TASK ITEM
Please output the section of the listing below that opens with the line containing "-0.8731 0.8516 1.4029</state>" and closes with the line containing "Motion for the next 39", exactly and with nothing else.

DATASET
▶

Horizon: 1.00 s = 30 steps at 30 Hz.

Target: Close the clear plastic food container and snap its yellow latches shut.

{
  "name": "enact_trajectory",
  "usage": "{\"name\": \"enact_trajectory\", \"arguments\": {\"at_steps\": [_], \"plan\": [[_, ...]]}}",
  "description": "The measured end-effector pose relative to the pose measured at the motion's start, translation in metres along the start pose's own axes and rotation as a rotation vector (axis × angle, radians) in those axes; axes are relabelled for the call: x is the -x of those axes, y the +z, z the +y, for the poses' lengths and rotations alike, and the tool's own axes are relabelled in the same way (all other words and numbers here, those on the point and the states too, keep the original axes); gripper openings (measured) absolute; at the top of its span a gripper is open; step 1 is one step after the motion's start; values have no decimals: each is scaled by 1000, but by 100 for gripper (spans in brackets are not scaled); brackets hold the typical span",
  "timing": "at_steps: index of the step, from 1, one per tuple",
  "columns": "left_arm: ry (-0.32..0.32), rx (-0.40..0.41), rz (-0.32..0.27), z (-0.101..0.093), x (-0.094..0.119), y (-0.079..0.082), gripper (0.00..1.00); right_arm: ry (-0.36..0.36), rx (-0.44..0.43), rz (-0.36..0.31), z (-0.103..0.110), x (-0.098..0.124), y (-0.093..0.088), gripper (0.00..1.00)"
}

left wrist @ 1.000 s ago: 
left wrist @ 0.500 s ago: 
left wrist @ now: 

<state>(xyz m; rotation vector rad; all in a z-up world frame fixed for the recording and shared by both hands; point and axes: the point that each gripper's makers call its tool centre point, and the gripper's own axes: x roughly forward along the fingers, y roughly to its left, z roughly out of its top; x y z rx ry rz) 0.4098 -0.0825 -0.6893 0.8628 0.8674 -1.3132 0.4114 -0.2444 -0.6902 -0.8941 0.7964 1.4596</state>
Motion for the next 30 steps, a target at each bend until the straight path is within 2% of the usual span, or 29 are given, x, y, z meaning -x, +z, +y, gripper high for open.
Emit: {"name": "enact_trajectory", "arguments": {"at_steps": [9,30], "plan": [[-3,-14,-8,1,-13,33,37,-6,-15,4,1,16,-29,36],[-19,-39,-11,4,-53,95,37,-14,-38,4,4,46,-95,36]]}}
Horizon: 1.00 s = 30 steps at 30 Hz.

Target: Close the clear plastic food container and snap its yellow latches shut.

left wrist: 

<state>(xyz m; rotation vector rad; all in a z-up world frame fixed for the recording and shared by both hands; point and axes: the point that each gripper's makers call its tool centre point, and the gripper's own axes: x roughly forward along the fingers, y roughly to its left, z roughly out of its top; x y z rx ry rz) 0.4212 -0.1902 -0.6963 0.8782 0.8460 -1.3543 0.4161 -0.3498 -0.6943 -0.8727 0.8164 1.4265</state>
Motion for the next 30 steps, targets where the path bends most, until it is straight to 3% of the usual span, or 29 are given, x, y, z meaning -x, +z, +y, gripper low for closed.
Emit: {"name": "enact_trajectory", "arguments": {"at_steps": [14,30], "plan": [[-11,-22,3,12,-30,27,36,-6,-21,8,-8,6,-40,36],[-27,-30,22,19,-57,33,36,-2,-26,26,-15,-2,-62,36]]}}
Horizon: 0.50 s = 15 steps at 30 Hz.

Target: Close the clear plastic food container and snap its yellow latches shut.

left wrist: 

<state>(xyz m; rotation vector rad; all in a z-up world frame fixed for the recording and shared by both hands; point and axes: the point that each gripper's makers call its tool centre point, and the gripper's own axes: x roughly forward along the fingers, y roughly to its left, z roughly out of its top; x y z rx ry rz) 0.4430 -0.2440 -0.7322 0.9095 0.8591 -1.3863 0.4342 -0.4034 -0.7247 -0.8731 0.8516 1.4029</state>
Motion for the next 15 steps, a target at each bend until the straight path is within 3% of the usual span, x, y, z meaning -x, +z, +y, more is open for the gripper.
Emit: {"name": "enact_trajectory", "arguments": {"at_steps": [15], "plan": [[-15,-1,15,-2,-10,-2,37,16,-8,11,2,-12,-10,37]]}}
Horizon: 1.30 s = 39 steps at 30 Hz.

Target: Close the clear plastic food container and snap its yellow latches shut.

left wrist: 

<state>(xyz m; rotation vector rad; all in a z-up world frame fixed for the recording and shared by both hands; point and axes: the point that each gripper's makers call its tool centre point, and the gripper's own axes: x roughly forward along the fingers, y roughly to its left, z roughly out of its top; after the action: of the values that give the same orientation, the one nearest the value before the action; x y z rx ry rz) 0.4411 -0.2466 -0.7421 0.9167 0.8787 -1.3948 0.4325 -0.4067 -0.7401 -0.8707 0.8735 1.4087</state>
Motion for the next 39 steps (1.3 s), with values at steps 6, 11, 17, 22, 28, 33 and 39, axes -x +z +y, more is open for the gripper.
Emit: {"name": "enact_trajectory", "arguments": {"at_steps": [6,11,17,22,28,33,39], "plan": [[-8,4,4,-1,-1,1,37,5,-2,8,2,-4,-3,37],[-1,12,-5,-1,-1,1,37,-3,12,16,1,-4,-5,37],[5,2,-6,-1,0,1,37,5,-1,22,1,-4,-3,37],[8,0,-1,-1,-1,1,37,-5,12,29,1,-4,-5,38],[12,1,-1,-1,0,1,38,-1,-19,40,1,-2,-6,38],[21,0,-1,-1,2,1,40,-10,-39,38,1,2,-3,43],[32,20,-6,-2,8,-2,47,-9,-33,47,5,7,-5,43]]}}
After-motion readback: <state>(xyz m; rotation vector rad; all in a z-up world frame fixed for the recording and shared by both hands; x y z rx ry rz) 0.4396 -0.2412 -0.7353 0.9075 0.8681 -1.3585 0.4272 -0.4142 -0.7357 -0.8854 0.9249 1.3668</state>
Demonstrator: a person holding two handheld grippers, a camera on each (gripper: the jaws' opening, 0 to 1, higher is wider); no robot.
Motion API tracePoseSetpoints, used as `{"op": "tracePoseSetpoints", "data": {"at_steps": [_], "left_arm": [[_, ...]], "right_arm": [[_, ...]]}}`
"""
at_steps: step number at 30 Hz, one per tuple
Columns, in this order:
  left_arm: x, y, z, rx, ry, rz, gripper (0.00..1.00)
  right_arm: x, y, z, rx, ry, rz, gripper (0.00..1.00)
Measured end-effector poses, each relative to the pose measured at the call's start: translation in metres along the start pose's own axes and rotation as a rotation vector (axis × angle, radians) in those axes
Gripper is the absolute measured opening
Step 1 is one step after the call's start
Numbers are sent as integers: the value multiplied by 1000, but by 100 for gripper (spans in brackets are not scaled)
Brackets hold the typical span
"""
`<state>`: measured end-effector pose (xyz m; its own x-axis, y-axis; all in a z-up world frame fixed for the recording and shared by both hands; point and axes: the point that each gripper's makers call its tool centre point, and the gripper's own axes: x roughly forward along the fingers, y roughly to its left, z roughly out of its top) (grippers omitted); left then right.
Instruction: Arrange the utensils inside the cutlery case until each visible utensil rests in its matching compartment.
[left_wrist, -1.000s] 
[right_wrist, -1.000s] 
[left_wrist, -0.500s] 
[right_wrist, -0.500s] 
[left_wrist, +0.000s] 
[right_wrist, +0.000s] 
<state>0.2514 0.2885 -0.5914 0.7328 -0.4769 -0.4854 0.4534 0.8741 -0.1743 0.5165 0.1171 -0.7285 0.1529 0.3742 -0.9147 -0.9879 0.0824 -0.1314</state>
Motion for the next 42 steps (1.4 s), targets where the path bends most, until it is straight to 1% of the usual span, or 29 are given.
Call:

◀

THE COMPLETED TASK
<state>(xyz m; rotation vector rad; all in a z-up world frame fixed for the recording and shared by both hands; point and axes: the point that each gripper's makers call its tool centre point, and the gripper's own axes: x roughly forward along the fingers, y roughly to its left, z roughly out of its top; x y z rx ry rz) 0.4430 -0.2440 -0.7322 0.9095 0.8591 -1.3863 0.4342 -0.4034 -0.7247 -0.8731 0.8516 1.4029</state>
Motion for the next 15 steps, a target at each bend until the straight path is within 3% of the usual span, x, y, z meaning -x, +z, +y, more is open for the gripper.
Emit: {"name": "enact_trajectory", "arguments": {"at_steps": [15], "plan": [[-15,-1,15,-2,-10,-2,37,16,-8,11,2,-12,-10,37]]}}
Horizon: 1.30 s = 39 steps at 30 Hz.

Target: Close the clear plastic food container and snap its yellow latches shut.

left wrist: 

<state>(xyz m; rotation vector rad; all in a z-up world frame fixed for the recording and shared by both hands; point and axes: the point that each gripper's makers call its tool centre point, and the gripper's own axes: x roughly forward along the fingers, y roughly to its left, z roughly out of its top; after the action: of the values that give the same orientation, the one nearest the value before the action; x y z rx ry rz) 0.4411 -0.2466 -0.7421 0.9167 0.8787 -1.3948 0.4325 -0.4067 -0.7401 -0.8707 0.8735 1.4087</state>
Motion for the next 39 steps (1.3 s), with values at steps 6, 11, 17, 22, 28, 33 and 39, axes -x +z +y, more is open for the gripper.

The response to this exercise is complete.